[Activity] Each entry has to be set down again with no alteration.

[Source information]
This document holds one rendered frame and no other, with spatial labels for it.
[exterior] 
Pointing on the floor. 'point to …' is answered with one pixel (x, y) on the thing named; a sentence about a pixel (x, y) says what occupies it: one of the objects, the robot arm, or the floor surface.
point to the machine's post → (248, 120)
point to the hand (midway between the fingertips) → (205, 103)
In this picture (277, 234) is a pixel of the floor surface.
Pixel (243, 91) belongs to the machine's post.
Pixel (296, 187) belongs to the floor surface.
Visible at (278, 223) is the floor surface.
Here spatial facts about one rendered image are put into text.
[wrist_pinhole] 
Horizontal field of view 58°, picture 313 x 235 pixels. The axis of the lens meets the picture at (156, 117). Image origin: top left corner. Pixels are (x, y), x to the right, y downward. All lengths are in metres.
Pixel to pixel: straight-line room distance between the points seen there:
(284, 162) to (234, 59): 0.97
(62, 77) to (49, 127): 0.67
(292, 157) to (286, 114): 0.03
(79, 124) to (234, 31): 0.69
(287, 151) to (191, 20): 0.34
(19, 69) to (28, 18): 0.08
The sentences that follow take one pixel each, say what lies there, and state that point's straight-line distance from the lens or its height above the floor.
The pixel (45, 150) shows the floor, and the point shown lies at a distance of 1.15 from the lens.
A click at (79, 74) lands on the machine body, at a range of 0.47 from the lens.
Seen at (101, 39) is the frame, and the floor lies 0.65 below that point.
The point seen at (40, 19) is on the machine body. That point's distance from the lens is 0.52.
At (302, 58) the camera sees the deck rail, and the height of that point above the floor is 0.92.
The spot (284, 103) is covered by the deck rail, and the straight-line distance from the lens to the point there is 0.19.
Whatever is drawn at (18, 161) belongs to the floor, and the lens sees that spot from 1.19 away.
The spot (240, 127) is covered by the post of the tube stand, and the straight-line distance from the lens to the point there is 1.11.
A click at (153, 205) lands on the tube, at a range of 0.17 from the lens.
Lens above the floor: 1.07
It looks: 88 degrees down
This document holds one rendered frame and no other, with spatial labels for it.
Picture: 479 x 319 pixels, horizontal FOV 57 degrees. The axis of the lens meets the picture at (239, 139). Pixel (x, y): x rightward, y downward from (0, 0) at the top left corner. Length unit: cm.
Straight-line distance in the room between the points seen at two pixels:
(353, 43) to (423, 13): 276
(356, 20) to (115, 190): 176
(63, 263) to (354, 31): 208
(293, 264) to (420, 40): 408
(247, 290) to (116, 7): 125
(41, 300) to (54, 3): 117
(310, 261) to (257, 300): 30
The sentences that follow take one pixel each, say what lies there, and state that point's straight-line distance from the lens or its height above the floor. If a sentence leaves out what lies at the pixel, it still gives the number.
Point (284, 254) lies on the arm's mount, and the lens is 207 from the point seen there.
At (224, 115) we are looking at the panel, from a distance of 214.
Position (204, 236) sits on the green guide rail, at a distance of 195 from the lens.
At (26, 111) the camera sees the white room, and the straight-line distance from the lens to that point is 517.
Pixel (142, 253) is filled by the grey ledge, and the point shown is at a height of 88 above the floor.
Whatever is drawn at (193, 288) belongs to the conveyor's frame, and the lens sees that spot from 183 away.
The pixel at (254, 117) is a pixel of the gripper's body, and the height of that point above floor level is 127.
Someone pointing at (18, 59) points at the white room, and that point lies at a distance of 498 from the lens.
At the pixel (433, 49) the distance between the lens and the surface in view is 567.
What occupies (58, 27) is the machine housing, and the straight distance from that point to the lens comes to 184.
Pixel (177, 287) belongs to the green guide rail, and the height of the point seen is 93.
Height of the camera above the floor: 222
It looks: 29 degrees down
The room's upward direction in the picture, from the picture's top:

[Answer]
This document holds one rendered frame and no other, with spatial labels for it.
[exterior] 
Pointing on the floor. 'point to …' is answered with one pixel (x, y) on the thing named; a sentence about a pixel (x, y) says what occupies it: one of the objects, the robot arm, or the floor surface.
point to the machine's post → (248, 120)
point to the hand (midway between the fingertips) → (205, 103)
In this picture (277, 234) is a pixel of the floor surface.
Pixel (243, 91) belongs to the machine's post.
Pixel (296, 187) belongs to the floor surface.
Visible at (278, 223) is the floor surface.
Here spatial facts about one rendered image are put into text.
[wrist_pinhole] 
Horizontal field of view 58°, picture 313 x 235 pixels. The axis of the lens meets the picture at (156, 117). Image origin: top left corner. Pixels are (x, y), x to the right, y downward. All lengths are in metres.
Pixel to pixel: straight-line room distance between the points seen there:
(284, 162) to (234, 59): 0.97
(62, 77) to (49, 127): 0.67
(292, 157) to (286, 114): 0.03
(79, 124) to (234, 31): 0.69
(287, 151) to (191, 20): 0.34
(19, 69) to (28, 18): 0.08
The sentences that follow take one pixel each, say what lies there, and state that point's straight-line distance from the lens or its height above the floor.
The pixel (45, 150) shows the floor, and the point shown lies at a distance of 1.15 from the lens.
A click at (79, 74) lands on the machine body, at a range of 0.47 from the lens.
Seen at (101, 39) is the frame, and the floor lies 0.65 below that point.
The point seen at (40, 19) is on the machine body. That point's distance from the lens is 0.52.
At (302, 58) the camera sees the deck rail, and the height of that point above the floor is 0.92.
The spot (284, 103) is covered by the deck rail, and the straight-line distance from the lens to the point there is 0.19.
Whatever is drawn at (18, 161) belongs to the floor, and the lens sees that spot from 1.19 away.
The spot (240, 127) is covered by the post of the tube stand, and the straight-line distance from the lens to the point there is 1.11.
A click at (153, 205) lands on the tube, at a range of 0.17 from the lens.
Lens above the floor: 1.07
It looks: 88 degrees down
This document holds one rendered frame and no other, with spatial labels for it.
Picture: 479 x 319 pixels, horizontal FOV 57 degrees. The axis of the lens meets the picture at (239, 139). Pixel (x, y): x rightward, y downward from (0, 0) at the top left corner. Length unit: cm.
Straight-line distance in the room between the points seen at two pixels:
(353, 43) to (423, 13): 276
(356, 20) to (115, 190): 176
(63, 263) to (354, 31): 208
(293, 264) to (420, 40): 408
(247, 290) to (116, 7): 125
(41, 300) to (54, 3): 117
(310, 261) to (257, 300): 30
The sentences that follow take one pixel each, say what lies there, and state that point's straight-line distance from the lens or its height above the floor. If a sentence leaves out what lies at the pixel, it still gives the number.
Point (284, 254) lies on the arm's mount, and the lens is 207 from the point seen there.
At (224, 115) we are looking at the panel, from a distance of 214.
Position (204, 236) sits on the green guide rail, at a distance of 195 from the lens.
At (26, 111) the camera sees the white room, and the straight-line distance from the lens to that point is 517.
Pixel (142, 253) is filled by the grey ledge, and the point shown is at a height of 88 above the floor.
Whatever is drawn at (193, 288) belongs to the conveyor's frame, and the lens sees that spot from 183 away.
The pixel at (254, 117) is a pixel of the gripper's body, and the height of that point above floor level is 127.
Someone pointing at (18, 59) points at the white room, and that point lies at a distance of 498 from the lens.
At the pixel (433, 49) the distance between the lens and the surface in view is 567.
What occupies (58, 27) is the machine housing, and the straight distance from that point to the lens comes to 184.
Pixel (177, 287) belongs to the green guide rail, and the height of the point seen is 93.
Height of the camera above the floor: 222
It looks: 29 degrees down
The room's upward direction in the picture, from the picture's top:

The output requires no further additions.